## What needs to be done
The expected output is each line in the data below that includes the string "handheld".

## Task material
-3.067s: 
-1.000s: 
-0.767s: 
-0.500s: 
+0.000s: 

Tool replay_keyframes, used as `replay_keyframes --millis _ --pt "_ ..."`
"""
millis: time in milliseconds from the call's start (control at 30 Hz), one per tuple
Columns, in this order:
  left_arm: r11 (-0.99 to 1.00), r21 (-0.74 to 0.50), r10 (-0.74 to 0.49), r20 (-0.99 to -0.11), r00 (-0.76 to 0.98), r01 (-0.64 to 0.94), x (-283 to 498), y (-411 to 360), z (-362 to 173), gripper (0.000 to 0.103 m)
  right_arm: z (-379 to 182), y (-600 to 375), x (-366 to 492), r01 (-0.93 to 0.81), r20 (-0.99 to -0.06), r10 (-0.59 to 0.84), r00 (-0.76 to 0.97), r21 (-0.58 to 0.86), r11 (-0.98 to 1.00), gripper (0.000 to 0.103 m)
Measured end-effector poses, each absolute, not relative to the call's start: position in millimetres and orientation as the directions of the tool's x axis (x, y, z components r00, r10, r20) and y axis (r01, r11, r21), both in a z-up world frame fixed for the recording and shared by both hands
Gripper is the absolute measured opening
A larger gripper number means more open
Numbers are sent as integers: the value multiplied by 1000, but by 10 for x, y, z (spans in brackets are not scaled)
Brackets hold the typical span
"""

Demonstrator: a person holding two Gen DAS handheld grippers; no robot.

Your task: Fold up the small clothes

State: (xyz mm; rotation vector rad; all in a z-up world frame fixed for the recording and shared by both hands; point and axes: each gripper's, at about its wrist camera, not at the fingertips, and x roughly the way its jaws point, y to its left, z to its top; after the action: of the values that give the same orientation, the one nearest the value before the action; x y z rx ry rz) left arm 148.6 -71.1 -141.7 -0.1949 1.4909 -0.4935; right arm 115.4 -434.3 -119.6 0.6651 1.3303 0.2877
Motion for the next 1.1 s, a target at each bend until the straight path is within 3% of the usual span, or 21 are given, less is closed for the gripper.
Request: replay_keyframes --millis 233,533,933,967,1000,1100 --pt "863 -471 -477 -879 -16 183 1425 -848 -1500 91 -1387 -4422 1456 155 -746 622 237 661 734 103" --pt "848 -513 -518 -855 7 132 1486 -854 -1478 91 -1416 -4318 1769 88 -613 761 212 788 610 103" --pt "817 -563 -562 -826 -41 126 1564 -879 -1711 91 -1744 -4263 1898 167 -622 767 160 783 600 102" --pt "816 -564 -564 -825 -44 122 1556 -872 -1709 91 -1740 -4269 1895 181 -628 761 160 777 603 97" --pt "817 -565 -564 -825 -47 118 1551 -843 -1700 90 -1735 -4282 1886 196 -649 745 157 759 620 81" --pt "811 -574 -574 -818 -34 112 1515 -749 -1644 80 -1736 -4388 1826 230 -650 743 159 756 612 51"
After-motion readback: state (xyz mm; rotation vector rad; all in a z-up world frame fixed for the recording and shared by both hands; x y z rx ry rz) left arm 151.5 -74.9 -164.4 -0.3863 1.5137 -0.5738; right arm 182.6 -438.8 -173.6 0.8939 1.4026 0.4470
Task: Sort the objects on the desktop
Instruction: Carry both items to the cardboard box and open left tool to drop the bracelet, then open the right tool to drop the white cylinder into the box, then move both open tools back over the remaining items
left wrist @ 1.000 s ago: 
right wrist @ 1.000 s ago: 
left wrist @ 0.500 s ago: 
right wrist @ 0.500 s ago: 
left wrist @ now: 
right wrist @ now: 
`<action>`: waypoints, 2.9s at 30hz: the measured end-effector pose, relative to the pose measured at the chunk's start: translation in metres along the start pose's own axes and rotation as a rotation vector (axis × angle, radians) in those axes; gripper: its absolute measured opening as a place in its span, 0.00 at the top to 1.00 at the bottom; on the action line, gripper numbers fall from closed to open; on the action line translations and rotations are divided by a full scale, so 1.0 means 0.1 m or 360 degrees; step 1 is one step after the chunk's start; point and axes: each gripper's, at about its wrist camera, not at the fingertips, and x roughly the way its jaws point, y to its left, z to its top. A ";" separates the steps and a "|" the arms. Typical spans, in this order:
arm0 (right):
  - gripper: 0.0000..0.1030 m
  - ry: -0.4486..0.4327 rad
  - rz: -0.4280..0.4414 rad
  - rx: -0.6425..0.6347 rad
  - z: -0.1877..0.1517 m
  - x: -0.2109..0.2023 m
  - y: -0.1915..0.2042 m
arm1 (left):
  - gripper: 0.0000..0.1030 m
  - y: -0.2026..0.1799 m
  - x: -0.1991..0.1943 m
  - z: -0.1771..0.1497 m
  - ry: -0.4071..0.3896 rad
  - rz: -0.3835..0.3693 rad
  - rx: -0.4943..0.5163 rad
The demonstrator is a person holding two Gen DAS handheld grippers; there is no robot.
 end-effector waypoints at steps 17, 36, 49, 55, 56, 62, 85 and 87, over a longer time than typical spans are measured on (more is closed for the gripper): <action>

## Task output
Demonstrator: a person holding two Gen DAS handheld grippers; no robot.
The demonstrator is a person holding two Gen DAS handheld grippers; there is no robot.

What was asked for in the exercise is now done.